Once again, I have managed to stumble across some excellent wisdom about writing. This is from the Career Authors website, written by Paula Munier, who is a literary agent, teacher, author, and all-around Knower Of Stuff. We all know that it’s been an extreme year, sneaking up on us and doing things to us nobody saw coming, but at least it has taught us things about the biz that are good to know. You gotta find the good where you can, and at least you don’t have to dig for this little segment of it. Ms. Munier has some well-thought ruminations about what The Year 2020 has done to us and for us, and what it means to the world of writing. Pay attention — it’s always good to have somebody else do some of the thinking for you.
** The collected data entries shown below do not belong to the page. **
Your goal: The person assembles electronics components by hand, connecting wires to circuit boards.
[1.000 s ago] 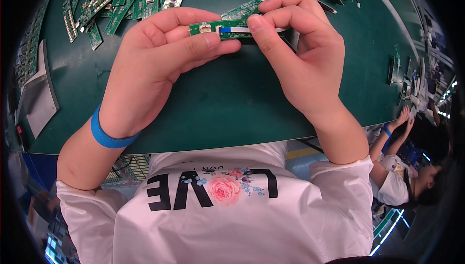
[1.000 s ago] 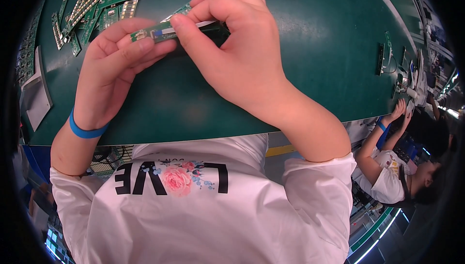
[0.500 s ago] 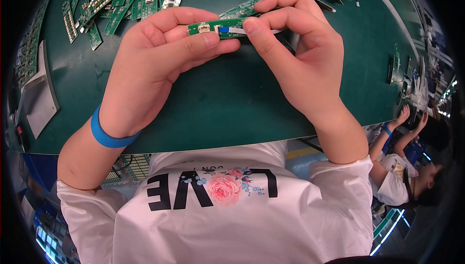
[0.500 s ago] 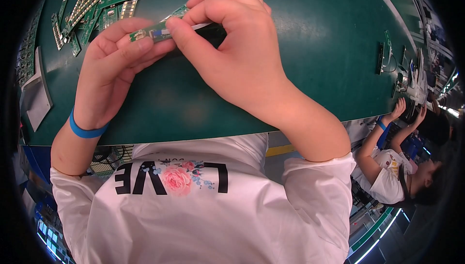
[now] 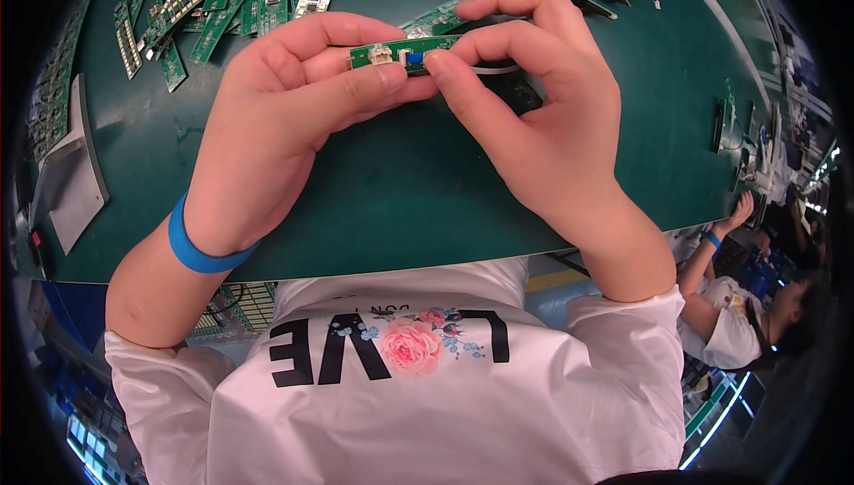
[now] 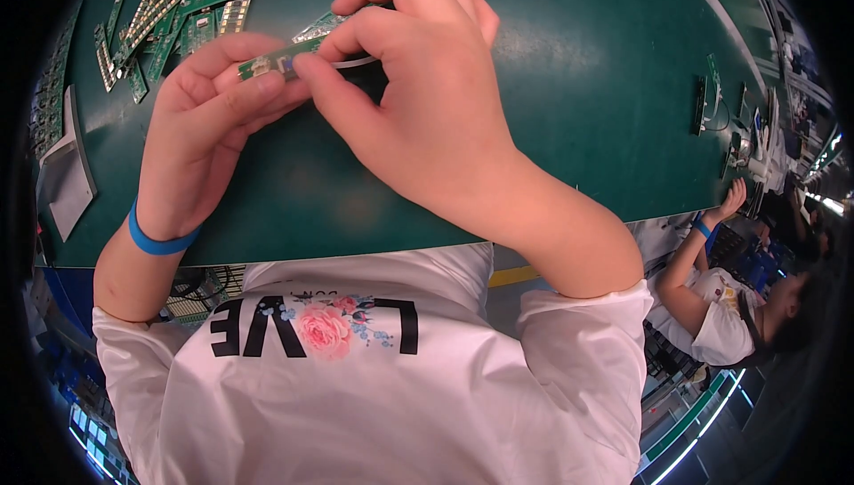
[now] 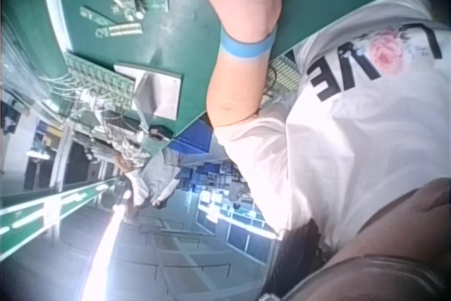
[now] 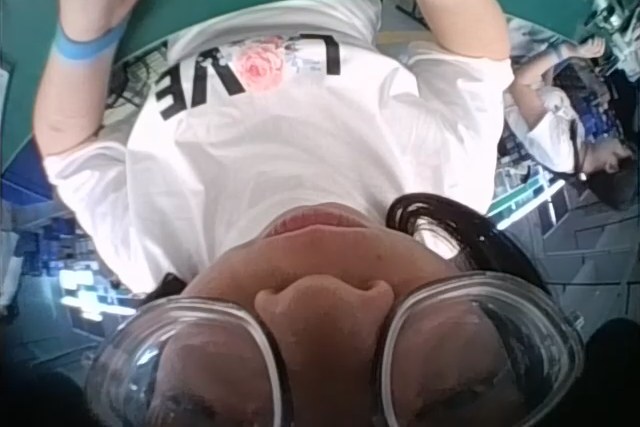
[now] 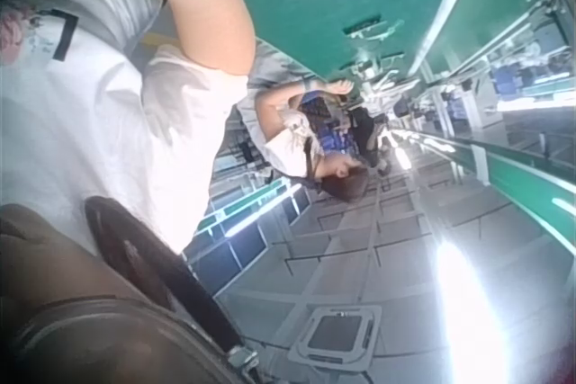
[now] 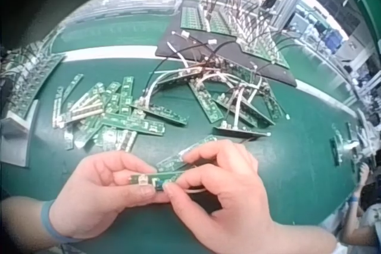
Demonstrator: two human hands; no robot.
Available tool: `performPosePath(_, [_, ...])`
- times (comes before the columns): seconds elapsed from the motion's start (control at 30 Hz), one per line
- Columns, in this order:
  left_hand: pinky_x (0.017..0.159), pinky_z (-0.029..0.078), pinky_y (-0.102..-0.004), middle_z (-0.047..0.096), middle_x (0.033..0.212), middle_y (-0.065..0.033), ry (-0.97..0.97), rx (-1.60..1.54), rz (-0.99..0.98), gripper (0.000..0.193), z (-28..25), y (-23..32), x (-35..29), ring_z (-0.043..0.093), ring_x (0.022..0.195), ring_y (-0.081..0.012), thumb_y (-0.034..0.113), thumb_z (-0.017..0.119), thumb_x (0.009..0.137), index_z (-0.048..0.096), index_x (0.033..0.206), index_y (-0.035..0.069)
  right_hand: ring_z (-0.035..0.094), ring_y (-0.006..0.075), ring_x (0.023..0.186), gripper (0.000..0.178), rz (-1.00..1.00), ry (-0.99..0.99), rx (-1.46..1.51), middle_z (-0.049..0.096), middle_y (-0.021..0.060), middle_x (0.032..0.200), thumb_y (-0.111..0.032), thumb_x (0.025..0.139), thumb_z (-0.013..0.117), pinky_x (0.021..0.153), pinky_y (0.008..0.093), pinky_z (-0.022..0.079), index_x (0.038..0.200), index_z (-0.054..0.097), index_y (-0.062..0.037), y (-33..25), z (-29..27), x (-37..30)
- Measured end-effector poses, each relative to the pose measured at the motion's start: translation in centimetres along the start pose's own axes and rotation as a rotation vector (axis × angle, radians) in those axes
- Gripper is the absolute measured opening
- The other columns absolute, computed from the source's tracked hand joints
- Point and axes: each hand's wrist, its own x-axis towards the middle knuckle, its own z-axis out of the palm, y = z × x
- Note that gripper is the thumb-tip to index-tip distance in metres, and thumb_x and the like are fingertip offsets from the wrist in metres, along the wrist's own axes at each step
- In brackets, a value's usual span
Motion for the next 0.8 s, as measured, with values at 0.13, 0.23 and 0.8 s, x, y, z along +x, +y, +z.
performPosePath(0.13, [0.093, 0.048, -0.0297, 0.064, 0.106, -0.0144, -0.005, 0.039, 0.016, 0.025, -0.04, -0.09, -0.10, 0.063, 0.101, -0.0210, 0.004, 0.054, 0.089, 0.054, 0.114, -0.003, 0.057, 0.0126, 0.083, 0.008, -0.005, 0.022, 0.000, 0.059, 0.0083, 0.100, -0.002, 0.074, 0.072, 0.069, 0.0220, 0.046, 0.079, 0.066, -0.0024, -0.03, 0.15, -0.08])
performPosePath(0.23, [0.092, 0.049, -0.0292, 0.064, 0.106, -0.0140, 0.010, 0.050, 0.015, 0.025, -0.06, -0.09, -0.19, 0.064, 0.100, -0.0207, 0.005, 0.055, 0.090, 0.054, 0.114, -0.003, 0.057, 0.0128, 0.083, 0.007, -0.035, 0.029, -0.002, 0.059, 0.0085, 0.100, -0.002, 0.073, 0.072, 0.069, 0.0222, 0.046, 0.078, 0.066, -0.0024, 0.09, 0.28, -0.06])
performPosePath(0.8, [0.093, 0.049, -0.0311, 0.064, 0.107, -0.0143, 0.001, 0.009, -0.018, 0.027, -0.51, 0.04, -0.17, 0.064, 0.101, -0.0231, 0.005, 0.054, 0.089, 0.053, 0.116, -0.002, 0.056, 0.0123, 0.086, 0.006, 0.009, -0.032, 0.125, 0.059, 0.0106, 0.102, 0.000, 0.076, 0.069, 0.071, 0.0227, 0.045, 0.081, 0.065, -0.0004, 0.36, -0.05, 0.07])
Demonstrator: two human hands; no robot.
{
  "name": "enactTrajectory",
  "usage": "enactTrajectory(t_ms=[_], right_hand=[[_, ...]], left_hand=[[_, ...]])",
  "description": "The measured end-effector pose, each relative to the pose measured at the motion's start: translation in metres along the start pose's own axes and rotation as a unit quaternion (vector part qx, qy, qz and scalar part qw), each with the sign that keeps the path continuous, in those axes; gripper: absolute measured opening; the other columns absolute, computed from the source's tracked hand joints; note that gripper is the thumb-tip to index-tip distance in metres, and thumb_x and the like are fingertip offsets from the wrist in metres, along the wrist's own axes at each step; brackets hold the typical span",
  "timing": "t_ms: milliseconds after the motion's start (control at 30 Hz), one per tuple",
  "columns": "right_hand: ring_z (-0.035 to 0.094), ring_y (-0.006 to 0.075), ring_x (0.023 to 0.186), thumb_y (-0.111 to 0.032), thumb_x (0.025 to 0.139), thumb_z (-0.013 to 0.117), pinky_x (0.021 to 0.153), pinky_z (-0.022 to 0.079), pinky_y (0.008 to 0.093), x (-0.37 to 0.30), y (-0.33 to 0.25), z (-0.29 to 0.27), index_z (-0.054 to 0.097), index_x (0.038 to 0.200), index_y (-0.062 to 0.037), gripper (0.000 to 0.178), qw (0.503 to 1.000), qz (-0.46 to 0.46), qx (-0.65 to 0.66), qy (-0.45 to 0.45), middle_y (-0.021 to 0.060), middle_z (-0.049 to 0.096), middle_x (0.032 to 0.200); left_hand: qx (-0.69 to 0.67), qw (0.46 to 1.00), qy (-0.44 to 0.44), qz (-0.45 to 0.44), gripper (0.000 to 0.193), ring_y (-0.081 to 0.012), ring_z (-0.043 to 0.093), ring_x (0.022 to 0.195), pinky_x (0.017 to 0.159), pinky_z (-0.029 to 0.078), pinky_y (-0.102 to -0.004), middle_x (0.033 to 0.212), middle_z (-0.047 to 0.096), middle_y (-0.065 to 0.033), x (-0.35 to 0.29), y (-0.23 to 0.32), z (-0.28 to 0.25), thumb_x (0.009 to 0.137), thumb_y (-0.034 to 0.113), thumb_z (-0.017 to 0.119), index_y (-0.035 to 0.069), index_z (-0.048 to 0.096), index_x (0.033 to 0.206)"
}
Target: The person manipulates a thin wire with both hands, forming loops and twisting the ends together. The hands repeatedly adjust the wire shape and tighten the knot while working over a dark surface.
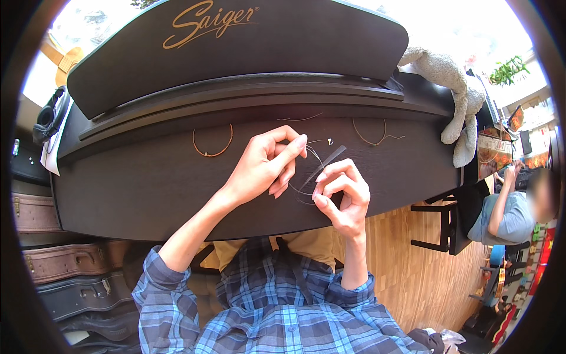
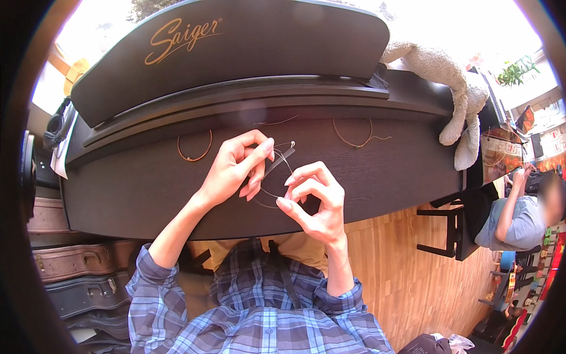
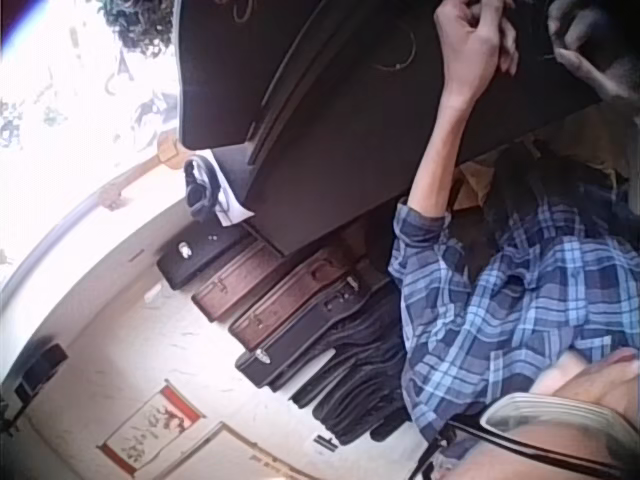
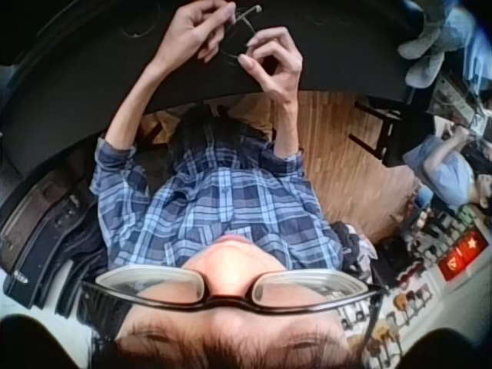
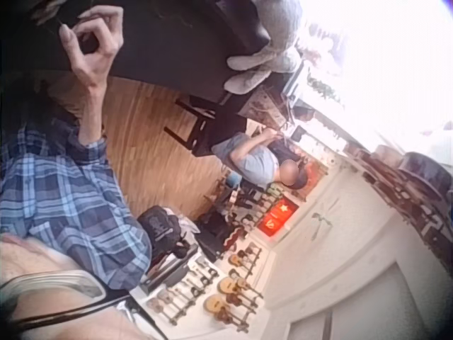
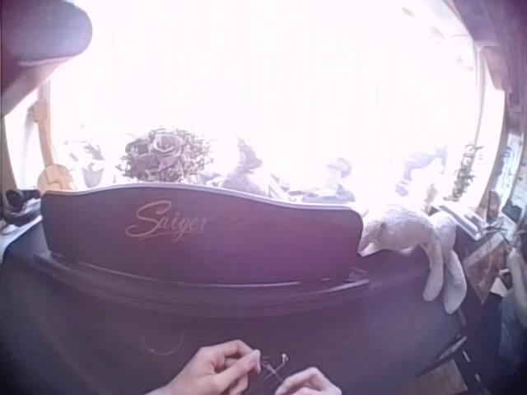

10 Writing Lessons We Learned from 2020
Hindsight is 2020. I stole that great line from my son Greg Bergman, Editor-in-Chief for capitalwatch.com. This year was a nightmare, but we did learn a lot—the hard way—about our industry, ourselves, and each other.
1) Backlist matters.
As terrible a year as this may have been for frontlist (books published in 2020, especially in earlier in the year), backlist (books published before 2020) sold very well. Stuck at home, lots of people turned to reading for escape, entertainment, and enlightenment—and when they did, they often turned to the authors they already knew and loved. That’s why book sales were actually up this year—6.4% for print books alone—and established writers benefited the most. The industry typically neglects backlist, but that changed this year. Let’s hope that this new focus on backlist sales extends beyond the pandemic. And that frontlist rebounds.
2) Zoom events can work.
You have to feel sorry for those debut and midlist writers whose books came out in March, April, May, and June. With so many bookstores closed, all in-store book events were canceled, along with the book festivals and conferences and library events that celebrate authors and books. Those publishers that had ignored online events and digital marketing (and there were many) were dragged kicking and screaming into the 21st century, scrambling to create digital promotion and marketing campaigns as well as online events before they were completely left behind.
3) Writers write.
This year taught us that you can write at your kitchen table with your spouse working from home and your kids schooling from home and your dogs and cats barking and meowing from home. Or not. Either way, we all learned something about the way we work best—and how to carve out our sacred writing time no matter what happens or where you are or who’s in your face.
4) Writers write. Part Deux.
Writing under the aforementioned circumstances may have proved that you do indeed require, as Virginia Woolf warned us nearly a century ago, “a room of one’s own.” I’d been working mostly from our living room, my upstairs office serving double duty as the guest room where my son spent the early months of the pandemic before returning to the city.
When I was asked to do an interview with WABC TV with Sandy Kenyon, including footage of me at my desk, I realized that I needed to get a desk. I got one and reclaimed the guest room as my writing space. It’s the perfect hideaway as I plug away on book four in my Mercy Carr series.